02 December 2010

What does it take for a foundry to succeed in the automotive market?

Automotive presents a challenge, but also an opportunity, to the semiconductor foundry industry. The challenge is that automotive has historically been the turf of the IDMs, where the systematic feedback process from designer to technologist to reliability physicist to yield analyst and back to designer creates the wealth of 'how-to' data that accelerates the drive to 0 dppm, which is a key requirement for this market. Since the foundry is physically separate from the IDM in most cases, this communication feedback loop is more difficult – not impossible, but more difficult.

The opportunities that automotive presents for the foundry industry are several. First, it offers a growing business since car electronics is a fast-growing market. In addition, it offers a business that is relatively stable over a long period of time. Thirdly, the highly-disciplined procedures required in automotive can raise the performance level of everything else the foundry does.

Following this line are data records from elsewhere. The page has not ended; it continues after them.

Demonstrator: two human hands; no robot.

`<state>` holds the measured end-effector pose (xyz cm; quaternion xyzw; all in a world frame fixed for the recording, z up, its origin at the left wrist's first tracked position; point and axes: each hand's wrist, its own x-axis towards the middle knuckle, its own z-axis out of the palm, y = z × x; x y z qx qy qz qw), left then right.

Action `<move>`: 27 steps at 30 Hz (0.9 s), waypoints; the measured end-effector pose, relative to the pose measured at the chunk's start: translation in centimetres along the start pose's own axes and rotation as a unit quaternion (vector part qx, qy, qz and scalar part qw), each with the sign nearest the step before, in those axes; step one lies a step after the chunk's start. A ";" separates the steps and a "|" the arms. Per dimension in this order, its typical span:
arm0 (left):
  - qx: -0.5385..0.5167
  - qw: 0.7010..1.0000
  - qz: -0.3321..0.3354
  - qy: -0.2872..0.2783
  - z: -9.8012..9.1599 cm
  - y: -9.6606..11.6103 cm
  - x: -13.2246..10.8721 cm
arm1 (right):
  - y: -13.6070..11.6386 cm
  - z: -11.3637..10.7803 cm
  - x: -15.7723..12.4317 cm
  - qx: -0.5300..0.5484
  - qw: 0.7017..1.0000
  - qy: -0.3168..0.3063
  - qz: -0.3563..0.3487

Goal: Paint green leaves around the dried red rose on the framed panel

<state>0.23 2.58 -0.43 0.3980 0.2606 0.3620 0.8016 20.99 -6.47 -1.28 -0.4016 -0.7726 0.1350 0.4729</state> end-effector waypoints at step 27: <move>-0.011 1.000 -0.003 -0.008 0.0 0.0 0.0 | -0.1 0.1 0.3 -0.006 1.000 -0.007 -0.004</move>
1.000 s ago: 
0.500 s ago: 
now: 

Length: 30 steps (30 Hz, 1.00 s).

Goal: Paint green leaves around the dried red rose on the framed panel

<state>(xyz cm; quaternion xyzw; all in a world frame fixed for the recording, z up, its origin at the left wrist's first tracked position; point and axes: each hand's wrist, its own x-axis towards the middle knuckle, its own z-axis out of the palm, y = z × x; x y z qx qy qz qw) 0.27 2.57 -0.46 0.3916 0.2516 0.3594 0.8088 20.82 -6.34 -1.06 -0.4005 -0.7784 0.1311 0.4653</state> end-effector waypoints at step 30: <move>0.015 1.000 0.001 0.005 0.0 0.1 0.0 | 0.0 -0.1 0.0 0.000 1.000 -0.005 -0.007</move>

So, what are some of the key focus areas for a foundry to be successful in automotive? Frankly, most of the things needed for automotive are needed in other markets as well; they just need to be re-evaluated with a critical eye on reliability and dppm. These fall into 4 high-level categories:

1. Technology accuracy: Automotive technologies can be varied – logic, analog, power. In the analog and power space, designers need a variety of component types. These must be well-characterized for 2nd order effects such as matching, drift, voltage or temperature coefficients, as appropriate. Component Cpk's must be 1.67 but must also be tight enough to permit a cost-effective product design. Automotive can be a harsh environment, so guard-ringing strategies must be developed and guidelines available.

2. Simulation accuracy: The automotive PDK must be robust – i.e., all the detailed component characterization data must be included in the PDK. SPICE models must be taken out to 175C since the product must operate for some time there. While ESD is always difficult, automotive takes that to the next level where 8kV is a common requirement, so special attention must be paid to unique pin applications.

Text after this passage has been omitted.